Nommé officiellement à la tête de la Direction générale des routes et des transports routiers le 1er juin 2026, Kaldas Boinali dévoile ses priorités et les nouvelles mesures envisagées pour renforcer la sécurité routière. Dans cet entretien, il revient sur les accidents, la réforme du permis de conduire, la numérisation et les défis du secteur.
Vous venez de sortir une note stipulant que «tout accident résultant d’un excès de vitesse, d’un état d’ivresse ou d’une négligence entraînera systématiquement une suspension temporaire du permis de conduire». Qu’est-ce qui a motivé cette mesure ?
Tout d’abord, je vous remercie pour votre déplacement. Concernant ce communiqué, nous constatons depuis près d’un an que des accidents de la circulation se produisent presque quotidiennement. Certains sont mortels, tandis que d’autres causent uniquement des dégâts matériels. Face à cette situation, nous avons jugé nécessaire de rappeler les dispositions du nouveau code de la route relatives aux excès de vitesse, aussi bien en agglomération qu’en dehors des agglomérations. Selon les statistiques dont nous disposons, les accidents liés à l’excès de vitesse sont les plus nombreux. Ils sont également souvent associés à la conduite en état d’ivresse ou à des comportements négligents. Lorsqu’une enquête menée par les forces de sécurité établit qu’un accident est dû à un excès de vitesse, à l’ivresse ou à une négligence grave, la Direction procède à la suspension du permis de conduire du contrevenant.

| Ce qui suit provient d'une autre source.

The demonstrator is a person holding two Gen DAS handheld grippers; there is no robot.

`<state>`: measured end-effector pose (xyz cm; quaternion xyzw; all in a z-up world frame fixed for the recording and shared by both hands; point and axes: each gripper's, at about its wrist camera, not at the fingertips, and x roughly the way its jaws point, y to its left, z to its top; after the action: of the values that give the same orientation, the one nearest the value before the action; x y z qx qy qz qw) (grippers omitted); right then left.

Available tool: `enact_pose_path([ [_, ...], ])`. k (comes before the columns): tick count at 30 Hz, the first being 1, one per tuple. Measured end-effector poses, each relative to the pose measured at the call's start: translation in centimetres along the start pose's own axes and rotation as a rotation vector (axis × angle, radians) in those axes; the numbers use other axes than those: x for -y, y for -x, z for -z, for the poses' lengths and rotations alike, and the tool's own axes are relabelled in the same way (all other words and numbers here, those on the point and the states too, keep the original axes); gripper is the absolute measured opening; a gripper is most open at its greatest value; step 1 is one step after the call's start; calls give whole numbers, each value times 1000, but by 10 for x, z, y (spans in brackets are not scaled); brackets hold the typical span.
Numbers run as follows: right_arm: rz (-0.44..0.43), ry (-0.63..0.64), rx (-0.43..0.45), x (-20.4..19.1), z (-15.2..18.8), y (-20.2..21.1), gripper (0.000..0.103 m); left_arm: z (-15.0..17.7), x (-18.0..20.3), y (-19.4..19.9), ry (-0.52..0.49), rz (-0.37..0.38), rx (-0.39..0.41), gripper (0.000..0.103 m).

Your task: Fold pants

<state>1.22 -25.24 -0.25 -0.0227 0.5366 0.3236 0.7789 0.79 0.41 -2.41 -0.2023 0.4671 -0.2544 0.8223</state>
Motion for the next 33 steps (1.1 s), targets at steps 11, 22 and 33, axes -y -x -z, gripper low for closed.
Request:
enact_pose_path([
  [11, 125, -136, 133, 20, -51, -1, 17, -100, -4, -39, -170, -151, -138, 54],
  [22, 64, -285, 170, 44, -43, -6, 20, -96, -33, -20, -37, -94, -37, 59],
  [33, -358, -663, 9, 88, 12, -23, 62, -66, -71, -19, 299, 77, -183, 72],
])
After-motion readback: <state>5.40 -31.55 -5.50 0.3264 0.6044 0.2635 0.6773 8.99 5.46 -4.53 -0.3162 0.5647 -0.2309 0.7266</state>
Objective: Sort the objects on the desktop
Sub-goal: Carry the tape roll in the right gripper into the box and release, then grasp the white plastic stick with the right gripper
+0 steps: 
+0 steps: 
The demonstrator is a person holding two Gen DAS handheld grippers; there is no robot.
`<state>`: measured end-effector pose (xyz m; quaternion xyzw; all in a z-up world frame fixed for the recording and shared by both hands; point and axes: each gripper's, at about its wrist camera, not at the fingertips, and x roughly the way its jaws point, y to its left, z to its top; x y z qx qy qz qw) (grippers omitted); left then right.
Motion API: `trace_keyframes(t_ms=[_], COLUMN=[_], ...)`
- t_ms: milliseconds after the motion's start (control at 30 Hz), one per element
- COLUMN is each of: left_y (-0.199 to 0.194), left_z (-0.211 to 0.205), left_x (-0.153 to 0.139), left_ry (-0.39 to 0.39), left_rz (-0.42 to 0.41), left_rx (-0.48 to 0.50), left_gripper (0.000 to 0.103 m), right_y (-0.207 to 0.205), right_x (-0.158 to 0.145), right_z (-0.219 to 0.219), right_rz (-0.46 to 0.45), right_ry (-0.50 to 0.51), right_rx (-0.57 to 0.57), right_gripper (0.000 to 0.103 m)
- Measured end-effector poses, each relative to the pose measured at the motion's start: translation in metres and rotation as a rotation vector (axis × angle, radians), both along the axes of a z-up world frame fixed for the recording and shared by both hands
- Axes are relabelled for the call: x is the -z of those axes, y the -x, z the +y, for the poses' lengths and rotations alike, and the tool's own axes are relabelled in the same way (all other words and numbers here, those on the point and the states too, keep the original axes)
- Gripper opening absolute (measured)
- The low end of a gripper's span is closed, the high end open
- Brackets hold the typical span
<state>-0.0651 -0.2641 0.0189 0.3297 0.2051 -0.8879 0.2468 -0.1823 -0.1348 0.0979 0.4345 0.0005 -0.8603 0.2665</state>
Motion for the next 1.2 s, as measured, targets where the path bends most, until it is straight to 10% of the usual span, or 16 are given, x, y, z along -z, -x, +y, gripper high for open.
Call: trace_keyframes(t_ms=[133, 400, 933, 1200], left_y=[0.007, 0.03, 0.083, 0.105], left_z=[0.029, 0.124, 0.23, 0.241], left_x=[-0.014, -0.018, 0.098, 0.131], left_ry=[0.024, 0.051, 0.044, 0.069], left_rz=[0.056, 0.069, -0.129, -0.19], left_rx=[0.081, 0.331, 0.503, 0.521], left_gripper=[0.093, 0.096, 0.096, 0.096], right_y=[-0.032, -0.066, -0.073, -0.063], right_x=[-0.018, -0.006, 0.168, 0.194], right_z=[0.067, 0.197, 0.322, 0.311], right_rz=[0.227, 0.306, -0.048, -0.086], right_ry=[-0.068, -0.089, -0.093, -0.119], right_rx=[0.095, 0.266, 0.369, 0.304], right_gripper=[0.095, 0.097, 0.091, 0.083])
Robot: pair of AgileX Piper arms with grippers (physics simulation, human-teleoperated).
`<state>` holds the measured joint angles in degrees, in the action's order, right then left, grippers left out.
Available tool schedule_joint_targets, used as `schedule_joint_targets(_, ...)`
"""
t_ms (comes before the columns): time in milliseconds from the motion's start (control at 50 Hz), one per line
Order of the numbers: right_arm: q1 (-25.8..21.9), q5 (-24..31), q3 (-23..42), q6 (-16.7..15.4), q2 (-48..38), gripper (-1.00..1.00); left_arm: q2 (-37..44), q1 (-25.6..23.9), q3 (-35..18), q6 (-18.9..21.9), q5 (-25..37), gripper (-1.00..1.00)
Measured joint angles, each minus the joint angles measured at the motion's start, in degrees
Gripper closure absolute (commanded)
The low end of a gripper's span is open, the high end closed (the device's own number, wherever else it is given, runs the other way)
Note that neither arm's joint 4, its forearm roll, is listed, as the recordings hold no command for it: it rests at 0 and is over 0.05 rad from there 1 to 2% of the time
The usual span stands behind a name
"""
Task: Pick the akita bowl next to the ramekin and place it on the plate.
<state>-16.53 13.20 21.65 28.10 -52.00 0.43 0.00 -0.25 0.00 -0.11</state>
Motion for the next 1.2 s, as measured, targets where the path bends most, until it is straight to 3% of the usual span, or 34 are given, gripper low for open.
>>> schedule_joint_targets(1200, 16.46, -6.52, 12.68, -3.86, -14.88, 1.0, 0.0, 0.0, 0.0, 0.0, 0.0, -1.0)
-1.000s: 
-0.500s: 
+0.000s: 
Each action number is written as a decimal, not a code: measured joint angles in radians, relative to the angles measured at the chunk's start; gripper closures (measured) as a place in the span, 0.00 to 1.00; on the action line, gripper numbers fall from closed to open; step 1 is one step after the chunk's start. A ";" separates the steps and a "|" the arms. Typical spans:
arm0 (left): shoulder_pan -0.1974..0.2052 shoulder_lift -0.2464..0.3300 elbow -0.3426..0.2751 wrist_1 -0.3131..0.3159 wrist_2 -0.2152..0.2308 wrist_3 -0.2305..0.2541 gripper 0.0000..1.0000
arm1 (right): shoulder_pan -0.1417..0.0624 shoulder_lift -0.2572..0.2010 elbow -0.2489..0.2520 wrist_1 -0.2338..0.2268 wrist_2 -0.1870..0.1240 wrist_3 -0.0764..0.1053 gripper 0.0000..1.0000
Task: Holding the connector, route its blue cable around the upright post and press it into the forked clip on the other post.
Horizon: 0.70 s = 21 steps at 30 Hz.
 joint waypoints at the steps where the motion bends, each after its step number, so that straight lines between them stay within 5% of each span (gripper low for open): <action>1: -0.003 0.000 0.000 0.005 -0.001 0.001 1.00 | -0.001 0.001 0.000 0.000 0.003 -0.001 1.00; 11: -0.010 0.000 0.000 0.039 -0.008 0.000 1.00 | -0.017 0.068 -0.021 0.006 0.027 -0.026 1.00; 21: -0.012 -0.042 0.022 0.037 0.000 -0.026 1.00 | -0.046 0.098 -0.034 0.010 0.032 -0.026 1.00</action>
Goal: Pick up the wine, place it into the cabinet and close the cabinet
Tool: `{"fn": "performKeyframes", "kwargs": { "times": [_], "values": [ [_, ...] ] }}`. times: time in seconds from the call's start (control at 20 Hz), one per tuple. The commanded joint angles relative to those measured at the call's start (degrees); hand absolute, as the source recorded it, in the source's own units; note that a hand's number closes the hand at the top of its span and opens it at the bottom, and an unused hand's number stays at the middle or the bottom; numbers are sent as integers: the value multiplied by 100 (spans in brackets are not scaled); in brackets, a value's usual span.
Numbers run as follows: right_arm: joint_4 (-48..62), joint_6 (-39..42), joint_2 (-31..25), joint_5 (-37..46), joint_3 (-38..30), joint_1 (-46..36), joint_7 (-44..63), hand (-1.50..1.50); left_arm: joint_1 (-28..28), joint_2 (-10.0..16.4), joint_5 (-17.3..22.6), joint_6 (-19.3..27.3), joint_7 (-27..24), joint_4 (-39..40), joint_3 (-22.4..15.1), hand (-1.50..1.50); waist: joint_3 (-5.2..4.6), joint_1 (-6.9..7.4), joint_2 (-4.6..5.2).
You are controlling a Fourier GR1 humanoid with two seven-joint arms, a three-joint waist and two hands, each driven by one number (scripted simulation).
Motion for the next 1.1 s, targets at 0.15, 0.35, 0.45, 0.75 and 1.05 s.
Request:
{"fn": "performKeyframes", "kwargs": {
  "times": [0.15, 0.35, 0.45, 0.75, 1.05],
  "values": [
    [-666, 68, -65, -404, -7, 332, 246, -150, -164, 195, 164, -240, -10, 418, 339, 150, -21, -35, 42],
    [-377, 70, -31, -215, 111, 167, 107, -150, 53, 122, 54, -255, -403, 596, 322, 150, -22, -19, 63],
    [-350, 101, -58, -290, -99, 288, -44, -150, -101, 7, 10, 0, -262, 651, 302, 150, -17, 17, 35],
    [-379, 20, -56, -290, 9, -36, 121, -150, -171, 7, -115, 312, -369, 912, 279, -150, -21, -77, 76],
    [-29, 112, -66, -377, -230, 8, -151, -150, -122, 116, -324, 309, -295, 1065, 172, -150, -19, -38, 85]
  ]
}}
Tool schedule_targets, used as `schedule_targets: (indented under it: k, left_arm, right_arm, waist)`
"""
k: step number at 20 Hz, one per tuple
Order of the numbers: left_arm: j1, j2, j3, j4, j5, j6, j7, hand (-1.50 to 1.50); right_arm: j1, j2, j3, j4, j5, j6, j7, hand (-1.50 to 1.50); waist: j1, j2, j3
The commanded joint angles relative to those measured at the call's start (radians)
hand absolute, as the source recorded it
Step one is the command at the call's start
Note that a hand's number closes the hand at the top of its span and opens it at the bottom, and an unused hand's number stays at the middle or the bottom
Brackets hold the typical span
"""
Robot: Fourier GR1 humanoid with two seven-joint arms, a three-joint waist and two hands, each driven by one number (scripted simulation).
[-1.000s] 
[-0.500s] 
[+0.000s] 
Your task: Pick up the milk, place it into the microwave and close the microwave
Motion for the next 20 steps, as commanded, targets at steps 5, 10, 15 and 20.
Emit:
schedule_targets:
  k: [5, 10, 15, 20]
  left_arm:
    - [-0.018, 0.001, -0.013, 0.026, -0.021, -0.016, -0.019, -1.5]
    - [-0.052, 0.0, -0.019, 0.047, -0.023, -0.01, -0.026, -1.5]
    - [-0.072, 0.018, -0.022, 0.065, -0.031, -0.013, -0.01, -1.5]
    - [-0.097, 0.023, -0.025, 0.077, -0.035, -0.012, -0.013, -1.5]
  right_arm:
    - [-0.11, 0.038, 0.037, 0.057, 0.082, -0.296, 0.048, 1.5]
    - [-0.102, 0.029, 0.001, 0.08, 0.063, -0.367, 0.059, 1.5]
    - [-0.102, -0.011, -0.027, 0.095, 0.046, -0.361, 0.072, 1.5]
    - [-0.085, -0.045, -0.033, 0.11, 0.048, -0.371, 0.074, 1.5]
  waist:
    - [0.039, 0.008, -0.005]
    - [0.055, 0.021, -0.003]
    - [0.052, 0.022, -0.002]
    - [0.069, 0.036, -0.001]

La délivrance des permis de conduire avait cessé, et l’on avait un moment évoqué l’introduction de permis biométriques. Où en est-on maintenant ?
D’abord, je tiens à expliquer les nouvelles mesures relatives à l’obtention du permis de conduire. Désormais, le candidat doit obligatoirement passer par une auto-école avant de se présenter à l’examen national. Celui-ci sera organisé quatre fois par an, soit chaque trimestre. Le permis sera délivré aux candidats ayant réussi les épreuves théorique et pratique. S’agissant du permis biométrique, des discussions sont en cours avec une société spécialisée. Les termes de référence ont déjà été élaborés et l’entreprise a soumis sa proposition. Nous attendons, cette année, la validation de cette proposition par le gouvernement en concertation avec les différentes parties prenantes, avant de procéder au lancement des permis biométriques.
Justement on a le sentiment que plus personne ne passe l’examen du permis de conduire. Pourquoi en est-on arrivé là ?
Avant c’était un peu la pagaille et le copinage. Il était possible d’avoir le permis sans savoir conduire, mais désormais personne n’aura le permis avant de maîtriser le code de la route et la conduite.
Les visites techniques des véhicules aussi, elles se font beaucoup plus sur le papier. C’est une pratique destinée aussi à durer ?
La numérisation de nos documents administratifs est en marche, notamment pour les visites techniques, les permis de conduire et les cartes grises. Dans le cadre du contrat en discussion avec la société chargée de la mise en place du permis de conduire biométrique, la numérisation des visites techniques est également prévue. L’objectif est d’améliorer la qualité et la fiabilité de ces contrôles, en introduisant de nouveaux outils permettant d’effectuer les vérifications des véhicules à l’aide de machines spécialisées, contrairement aux pratiques utilisées auparavant.
Comment le retrait des points va-t-il se faire alors que le permis actuel est encore sous format papier cartonné ?
Il faut d’abord comprendre le fonctionnement du retrait de points pour constater que sa mise en œuvre est possible. Dans plusieurs pays, il existe un système spécifique basé sur l’enregistrement des infractions, qu’elles soient simples ou graves. Par exemple, le non-port de la ceinture de sécurité ou du casque à moto peut entraîner un retrait de points. Un système informatisé est déjà programmé et sera opérationnel prochainement. À chaque amende, infraction constatée ou retrait de points, l’usager recevra une notification sur son téléphone. Une fois le nombre maximal de points retirés atteint, le permis sera automatiquement suspendu et considéré comme invalide.
En tant que nouveau directeur des routes et du transport routier, quel est votre feuille de route à court et long terme ?
Encore merci. À court terme, plusieurs actions urgentes doivent être menées, notamment la réduction des accidents de la circulation, la lutte contre les embouteillages, l’entretien des routes, la résorption des nids-de-poule, particulièrement dans les capitales, ainsi que l’évacuation des eaux stagnantes, notamment à Zilimadjuu-Moroni. À long terme, il faudra envisager la diversification des axes routiers, la réglementation des passages et la mise en place d’un projet de transport public, pour ne citer que ces quelques priorités.